TRY IT: Repeat the data precisely as given.

DATA:

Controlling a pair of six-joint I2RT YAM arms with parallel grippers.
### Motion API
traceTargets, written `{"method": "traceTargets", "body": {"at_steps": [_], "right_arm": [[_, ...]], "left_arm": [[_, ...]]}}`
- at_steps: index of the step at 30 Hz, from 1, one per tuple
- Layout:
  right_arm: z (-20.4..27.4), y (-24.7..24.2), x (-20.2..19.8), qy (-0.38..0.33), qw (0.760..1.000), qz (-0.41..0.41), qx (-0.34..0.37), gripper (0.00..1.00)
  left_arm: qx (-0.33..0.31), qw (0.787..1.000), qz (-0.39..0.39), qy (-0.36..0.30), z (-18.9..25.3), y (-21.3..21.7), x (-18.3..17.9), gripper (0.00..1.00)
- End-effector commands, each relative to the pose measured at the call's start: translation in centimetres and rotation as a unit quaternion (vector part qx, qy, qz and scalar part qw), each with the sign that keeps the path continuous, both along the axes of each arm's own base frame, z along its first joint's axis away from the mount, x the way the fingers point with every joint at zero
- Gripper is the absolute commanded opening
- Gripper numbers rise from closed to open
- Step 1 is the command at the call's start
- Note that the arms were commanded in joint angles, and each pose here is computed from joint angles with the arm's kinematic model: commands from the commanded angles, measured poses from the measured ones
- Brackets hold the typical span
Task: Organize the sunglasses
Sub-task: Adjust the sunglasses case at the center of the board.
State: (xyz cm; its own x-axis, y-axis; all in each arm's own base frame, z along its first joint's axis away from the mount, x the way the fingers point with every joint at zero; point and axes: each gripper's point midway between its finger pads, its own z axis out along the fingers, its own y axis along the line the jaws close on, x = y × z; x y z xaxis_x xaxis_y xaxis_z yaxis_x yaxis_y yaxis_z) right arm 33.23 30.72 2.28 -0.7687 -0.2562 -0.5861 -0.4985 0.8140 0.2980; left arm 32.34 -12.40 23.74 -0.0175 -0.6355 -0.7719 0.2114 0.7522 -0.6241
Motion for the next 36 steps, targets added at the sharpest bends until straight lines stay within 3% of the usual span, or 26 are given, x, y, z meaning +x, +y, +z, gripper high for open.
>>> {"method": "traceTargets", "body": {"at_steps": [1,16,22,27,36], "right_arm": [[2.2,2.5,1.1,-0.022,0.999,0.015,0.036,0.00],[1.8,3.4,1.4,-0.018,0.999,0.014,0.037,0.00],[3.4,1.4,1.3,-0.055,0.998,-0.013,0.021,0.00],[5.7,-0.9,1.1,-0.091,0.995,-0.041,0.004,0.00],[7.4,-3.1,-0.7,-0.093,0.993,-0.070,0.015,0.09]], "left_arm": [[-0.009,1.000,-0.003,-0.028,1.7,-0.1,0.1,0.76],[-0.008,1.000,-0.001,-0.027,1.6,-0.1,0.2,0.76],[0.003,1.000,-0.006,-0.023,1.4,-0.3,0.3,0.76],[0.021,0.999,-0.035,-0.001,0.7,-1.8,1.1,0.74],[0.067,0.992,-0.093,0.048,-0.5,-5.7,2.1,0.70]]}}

RESULT FOR THIS EXERCISE:
Controlling a pair of six-joint I2RT YAM arms with parallel grippers.
### Motion API
traceTargets, written `{"method": "traceTargets", "body": {"at_steps": [_], "right_arm": [[_, ...]], "left_arm": [[_, ...]]}}`
- at_steps: index of the step at 30 Hz, from 1, one per tuple
- Layout:
  right_arm: z (-20.4..27.4), y (-24.7..24.2), x (-20.2..19.8), qy (-0.38..0.33), qw (0.760..1.000), qz (-0.41..0.41), qx (-0.34..0.37), gripper (0.00..1.00)
  left_arm: qx (-0.33..0.31), qw (0.787..1.000), qz (-0.39..0.39), qy (-0.36..0.30), z (-18.9..25.3), y (-21.3..21.7), x (-18.3..17.9), gripper (0.00..1.00)
- End-effector commands, each relative to the pose measured at the call's start: translation in centimetres and rotation as a unit quaternion (vector part qx, qy, qz and scalar part qw), each with the sign that keeps the path continuous, both along the axes of each arm's own base frame, z along its first joint's axis away from the mount, x the way the fingers point with every joint at zero
- Gripper is the absolute commanded opening
- Gripper numbers rise from closed to open
- Step 1 is the command at the call's start
- Note that the arms were commanded in joint angles, and each pose here is computed from joint angles with the arm's kinematic model: commands from the commanded angles, measured poses from the measured ones
- Brackets hold the typical span
Task: Organize the sunglasses
Sub-task: Adjust the sunglasses case at the center of the board.
State: (xyz cm; its own x-axis, y-axis; all in each arm's own base frame, z along its first joint's axis away from the mount, x the way the fingers point with every joint at zero; point and axes: each gripper's point midway between its finger pads, its own z axis out along the fingers, its own y axis along the line the jaws close on, x = y × z; x y z xaxis_x xaxis_y xaxis_z yaxis_x yaxis_y yaxis_z) right arm 33.23 30.72 2.28 -0.7687 -0.2562 -0.5861 -0.4985 0.8140 0.2980; left arm 32.34 -12.40 23.74 -0.0175 -0.6355 -0.7719 0.2114 0.7522 -0.6241
Motion for the next 36 steps, targets added at the sharpest bends until straight lines stay within 3% of the usual span, or 26 are given, x, y, z meaning +x, +y, +z, gripper high for open.
>>> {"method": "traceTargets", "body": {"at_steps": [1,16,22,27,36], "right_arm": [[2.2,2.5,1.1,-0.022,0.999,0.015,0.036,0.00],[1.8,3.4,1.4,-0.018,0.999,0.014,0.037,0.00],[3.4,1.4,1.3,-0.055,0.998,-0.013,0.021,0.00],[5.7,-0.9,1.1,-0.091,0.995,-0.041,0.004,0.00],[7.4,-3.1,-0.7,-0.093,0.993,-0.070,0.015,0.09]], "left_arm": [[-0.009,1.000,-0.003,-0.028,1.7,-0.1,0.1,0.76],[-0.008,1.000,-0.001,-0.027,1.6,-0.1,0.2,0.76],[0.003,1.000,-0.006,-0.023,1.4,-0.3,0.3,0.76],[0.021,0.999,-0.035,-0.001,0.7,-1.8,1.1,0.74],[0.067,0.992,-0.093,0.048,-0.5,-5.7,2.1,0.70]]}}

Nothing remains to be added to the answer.